Dalla sua ottica, lo storico riflette sull'esperienza montenegrina intrecciando varie istanze, ma con una chiave di lettura principale per spiegarne il fallimento: l'aspetto economico. "L'Italia fascista - scrive Goddi - ebbe un progetto per l'amministrazione del Montenegro, ma l'iperinflazione scatenata dall'incapacità degli occupanti di gestire il gettito fiscale fu la deblacle della via all'emancipazione economica della regione. La crisi economica determinò il tracollo dello stesso progetto fascista". Nei dati a supporto della tesi - tra i tanti - viene studiata la produzione di grano e cereali di quegli anni, molto inferiore alle attese, e la grandeur irrealizzata con l'intenzione di prosciugare il lago di Scutari (il maggiore dei Balcani) per ottenere 300mila ettari di terreno coltivabile in grado di "coprire" anche i Paesi vicini. Insomma la presenza occupante voleva instaurare "un nuovo ordine economico che invece assunse, già tra l'aprile ed il giugno del 1941, anche per i pochi montenegrini favorevoli al protettore italiano, i caratteri di una rapina".
Seguendo il filo del libro, quindi, si passa attraverso la storia del periodo di occupazione: dal tentato nuovo ordine economico alla contrapposizione tra civili e militari, dalla radicalizzazione della violenza sul territorio al funzionamento del Tribunale militare, di cui vengono spiegate sia la struttura sia le regole, con esempi delle condanne inflitte. Lo storico ricostruisce poi la rivolta del 13 luglio 1941: la popolazione insorge cogliendo di sorpresa i fascisti, si impadronisce di una parte del territorio ma, dopo un breve periodo di scontri, subisce la repressione violenta del regime.
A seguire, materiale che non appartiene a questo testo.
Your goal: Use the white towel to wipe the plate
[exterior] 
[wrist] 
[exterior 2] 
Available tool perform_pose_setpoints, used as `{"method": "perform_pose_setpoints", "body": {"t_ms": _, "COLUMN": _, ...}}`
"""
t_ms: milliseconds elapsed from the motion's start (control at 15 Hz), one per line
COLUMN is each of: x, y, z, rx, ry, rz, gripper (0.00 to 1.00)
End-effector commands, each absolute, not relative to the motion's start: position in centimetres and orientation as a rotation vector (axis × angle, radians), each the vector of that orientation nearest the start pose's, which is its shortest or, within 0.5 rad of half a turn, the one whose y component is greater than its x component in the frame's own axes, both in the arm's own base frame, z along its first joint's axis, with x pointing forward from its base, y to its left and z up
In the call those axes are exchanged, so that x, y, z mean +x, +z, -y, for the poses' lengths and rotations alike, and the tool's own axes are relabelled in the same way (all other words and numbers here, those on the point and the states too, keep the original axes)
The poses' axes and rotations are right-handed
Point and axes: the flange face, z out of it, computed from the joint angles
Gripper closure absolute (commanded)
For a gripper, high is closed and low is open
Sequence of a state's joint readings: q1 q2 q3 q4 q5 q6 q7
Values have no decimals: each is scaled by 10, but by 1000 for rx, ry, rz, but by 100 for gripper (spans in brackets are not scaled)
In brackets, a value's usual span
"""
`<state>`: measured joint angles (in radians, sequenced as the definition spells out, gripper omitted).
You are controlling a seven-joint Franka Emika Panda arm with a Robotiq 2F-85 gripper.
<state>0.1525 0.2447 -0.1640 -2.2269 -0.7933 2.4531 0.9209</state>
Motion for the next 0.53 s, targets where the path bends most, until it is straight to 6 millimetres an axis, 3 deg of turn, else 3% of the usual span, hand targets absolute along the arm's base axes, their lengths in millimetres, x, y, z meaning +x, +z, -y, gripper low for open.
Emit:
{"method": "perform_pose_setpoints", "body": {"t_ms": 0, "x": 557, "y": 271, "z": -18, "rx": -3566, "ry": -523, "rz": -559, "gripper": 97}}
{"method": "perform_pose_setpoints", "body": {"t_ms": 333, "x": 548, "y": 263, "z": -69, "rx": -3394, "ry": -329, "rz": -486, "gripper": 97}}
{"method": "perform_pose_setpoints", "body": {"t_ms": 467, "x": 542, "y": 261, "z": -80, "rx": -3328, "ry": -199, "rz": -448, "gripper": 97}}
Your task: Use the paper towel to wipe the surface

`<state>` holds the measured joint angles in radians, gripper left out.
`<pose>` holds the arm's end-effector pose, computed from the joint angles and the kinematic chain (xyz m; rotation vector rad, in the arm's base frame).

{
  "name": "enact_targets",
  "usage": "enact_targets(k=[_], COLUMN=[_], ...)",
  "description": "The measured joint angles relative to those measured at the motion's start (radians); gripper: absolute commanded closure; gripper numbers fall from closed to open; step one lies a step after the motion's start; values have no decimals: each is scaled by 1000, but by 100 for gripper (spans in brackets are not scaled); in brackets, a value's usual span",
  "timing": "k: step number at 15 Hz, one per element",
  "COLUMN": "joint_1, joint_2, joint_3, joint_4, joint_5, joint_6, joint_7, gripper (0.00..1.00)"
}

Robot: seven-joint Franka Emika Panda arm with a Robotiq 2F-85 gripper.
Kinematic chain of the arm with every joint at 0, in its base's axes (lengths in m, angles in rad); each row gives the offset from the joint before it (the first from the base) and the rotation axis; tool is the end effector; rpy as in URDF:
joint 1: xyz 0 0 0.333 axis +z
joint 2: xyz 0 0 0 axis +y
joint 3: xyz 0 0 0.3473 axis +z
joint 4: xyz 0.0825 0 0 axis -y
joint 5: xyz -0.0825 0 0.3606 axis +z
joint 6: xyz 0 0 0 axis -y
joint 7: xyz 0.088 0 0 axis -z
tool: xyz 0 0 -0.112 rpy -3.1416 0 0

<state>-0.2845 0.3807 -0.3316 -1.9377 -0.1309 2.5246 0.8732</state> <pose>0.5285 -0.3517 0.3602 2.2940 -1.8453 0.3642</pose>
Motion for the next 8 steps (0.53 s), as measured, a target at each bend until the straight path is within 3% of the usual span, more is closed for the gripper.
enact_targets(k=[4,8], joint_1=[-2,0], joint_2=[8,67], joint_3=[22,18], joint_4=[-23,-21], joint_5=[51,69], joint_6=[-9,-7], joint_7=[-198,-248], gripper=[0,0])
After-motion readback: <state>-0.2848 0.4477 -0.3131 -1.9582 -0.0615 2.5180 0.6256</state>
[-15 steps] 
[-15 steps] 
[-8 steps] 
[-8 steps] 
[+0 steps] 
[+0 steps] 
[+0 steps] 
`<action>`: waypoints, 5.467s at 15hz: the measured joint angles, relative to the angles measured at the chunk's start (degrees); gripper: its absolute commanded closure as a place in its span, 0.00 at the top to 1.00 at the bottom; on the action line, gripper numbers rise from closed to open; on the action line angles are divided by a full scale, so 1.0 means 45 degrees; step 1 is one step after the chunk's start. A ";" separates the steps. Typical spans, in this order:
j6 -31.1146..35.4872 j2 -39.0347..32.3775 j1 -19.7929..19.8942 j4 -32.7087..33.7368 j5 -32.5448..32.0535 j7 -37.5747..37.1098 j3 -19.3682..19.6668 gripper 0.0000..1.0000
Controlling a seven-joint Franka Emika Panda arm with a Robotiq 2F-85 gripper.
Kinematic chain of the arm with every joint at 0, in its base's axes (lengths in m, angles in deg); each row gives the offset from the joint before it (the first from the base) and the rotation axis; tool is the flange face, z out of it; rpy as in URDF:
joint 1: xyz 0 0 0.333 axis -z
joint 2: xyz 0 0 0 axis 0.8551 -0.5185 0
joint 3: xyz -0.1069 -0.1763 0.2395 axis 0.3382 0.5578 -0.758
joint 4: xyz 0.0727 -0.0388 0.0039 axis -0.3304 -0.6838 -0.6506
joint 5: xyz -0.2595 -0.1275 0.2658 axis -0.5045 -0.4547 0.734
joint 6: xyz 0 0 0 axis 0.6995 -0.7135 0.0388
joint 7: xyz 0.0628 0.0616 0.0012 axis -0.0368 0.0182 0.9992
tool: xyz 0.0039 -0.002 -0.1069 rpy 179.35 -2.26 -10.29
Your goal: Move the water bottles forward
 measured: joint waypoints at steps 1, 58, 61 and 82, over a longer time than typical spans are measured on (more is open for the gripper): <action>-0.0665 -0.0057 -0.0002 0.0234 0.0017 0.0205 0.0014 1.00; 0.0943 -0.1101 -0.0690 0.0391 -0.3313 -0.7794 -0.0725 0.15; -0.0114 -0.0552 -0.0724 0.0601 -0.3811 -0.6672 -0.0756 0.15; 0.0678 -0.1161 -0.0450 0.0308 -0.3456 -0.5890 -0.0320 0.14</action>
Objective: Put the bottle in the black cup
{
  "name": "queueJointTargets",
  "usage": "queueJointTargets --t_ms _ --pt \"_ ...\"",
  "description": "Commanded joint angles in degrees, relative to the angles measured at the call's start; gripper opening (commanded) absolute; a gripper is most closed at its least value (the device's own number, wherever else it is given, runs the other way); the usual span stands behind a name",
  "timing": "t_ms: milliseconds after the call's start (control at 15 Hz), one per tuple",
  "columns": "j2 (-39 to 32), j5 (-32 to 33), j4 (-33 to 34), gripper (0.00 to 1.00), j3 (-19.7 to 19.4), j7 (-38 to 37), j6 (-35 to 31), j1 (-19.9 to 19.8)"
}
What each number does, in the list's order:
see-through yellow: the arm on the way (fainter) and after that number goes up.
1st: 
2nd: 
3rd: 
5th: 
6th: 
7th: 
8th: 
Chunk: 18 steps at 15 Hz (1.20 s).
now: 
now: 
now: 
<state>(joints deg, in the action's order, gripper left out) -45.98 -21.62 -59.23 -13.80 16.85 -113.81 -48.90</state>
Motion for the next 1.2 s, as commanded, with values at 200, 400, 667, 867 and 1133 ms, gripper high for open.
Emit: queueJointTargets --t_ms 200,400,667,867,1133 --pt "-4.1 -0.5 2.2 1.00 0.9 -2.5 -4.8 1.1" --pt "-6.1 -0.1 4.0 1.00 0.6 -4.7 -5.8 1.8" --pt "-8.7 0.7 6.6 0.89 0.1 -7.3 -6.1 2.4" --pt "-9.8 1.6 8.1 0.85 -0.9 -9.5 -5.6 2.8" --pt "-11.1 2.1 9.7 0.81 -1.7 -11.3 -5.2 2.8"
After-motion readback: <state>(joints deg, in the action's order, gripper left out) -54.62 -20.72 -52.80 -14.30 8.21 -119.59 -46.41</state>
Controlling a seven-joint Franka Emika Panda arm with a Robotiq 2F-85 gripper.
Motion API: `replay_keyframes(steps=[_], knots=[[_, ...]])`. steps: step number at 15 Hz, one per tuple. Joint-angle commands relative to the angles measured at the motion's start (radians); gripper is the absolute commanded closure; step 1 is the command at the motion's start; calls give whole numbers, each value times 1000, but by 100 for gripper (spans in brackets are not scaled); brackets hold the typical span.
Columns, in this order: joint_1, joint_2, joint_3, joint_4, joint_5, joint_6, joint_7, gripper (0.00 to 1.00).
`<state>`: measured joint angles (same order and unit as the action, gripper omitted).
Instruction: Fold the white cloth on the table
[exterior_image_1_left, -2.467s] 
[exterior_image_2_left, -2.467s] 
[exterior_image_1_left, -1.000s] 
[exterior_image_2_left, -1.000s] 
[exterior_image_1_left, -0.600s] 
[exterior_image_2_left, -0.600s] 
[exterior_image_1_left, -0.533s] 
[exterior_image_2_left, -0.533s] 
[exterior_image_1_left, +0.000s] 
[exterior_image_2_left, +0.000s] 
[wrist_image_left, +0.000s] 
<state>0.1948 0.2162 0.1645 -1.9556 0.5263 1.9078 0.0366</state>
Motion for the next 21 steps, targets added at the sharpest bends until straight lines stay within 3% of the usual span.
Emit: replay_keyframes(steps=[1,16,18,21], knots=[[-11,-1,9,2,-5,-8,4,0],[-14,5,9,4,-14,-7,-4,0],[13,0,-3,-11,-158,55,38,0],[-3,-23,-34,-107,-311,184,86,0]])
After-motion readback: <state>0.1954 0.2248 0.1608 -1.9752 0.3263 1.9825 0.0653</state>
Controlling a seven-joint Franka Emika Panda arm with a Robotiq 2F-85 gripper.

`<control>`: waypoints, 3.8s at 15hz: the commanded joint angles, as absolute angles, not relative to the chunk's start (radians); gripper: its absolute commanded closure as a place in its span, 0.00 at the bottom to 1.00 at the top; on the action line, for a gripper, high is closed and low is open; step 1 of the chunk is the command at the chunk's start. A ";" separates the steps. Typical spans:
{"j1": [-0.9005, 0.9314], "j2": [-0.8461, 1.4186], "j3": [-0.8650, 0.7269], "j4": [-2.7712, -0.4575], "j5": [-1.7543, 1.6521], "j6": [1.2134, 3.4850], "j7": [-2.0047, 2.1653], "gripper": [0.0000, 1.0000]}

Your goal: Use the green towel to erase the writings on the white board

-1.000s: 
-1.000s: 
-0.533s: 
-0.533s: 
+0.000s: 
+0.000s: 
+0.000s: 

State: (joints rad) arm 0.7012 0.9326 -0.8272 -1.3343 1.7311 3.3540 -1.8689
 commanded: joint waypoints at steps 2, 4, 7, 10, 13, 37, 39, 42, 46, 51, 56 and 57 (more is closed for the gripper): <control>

Dopo la normalizzazione, Goddi illustra il governo autoritario e il sistema di detenzione ("L'internamento dei parenti prossimi dei ribelli fu la principale misura di deterrenza"), passando per la successiva guerriglia e la parabola discendente del fascismo che segna la sconfitta del Governatorato italiano in Montenegro.
In conclusione Goddi tira le somme: per capire l'occupazione "non si può prescindere dall'analisi del contesto socio-culturale del territorio invaso", spiega, dove "le resistenze e le collaborazioni montenegrine condizionarono la condotta delle unità italiane". E ancora: "La criminalizzazione del dissenso politico e del malessere economico, anche nelle forme più minute e marginali, sono aspetti che scandirono la quotidianità". Lasciando il denso piacere della monografia a chi vorrà percorrerla, dunque, alla fine il lettore realizza di trovarsi davanti a una "scoperta storica": una pagina occulta che gradualmente viene alla luce, dimostrando - ancora una volta - il divario tra il piano fascista e la sua realizzazione, ma raccontandolo attraverso una storia che non conoscevamo.
Il volume è arricchito dalla prefazione di Nicola Labanca e dalle bellissime fotografie tratte da vari archivi, tra cui il fondo "Divisione italiana partigiana 'Garibaldi' - Montenegro": in una di queste vediamo l'immagine del Ponte sul Tara che mostra un pezzo mancante, fatto saltare in aria dai ribelli, con la scritta sul retro che recita "Civiltà all'opera". E in essi ci riconosciamo.
Il libro Fronte Montenegro. Occupazione italiana e giustizia militare (1941-1943) sarà presentato a Roma mercoledì 15 giugno, alle ore 17.00, presso la Biblioteca di storia moderna e contemporanea (Palazzo Mattei di Giove Via Michelangelo Caetani 32). Intervengono: Andrea Carteny, Lutz Klinkhammer, Amedeo Osti Guerrazzi. Sarà presente l’autore.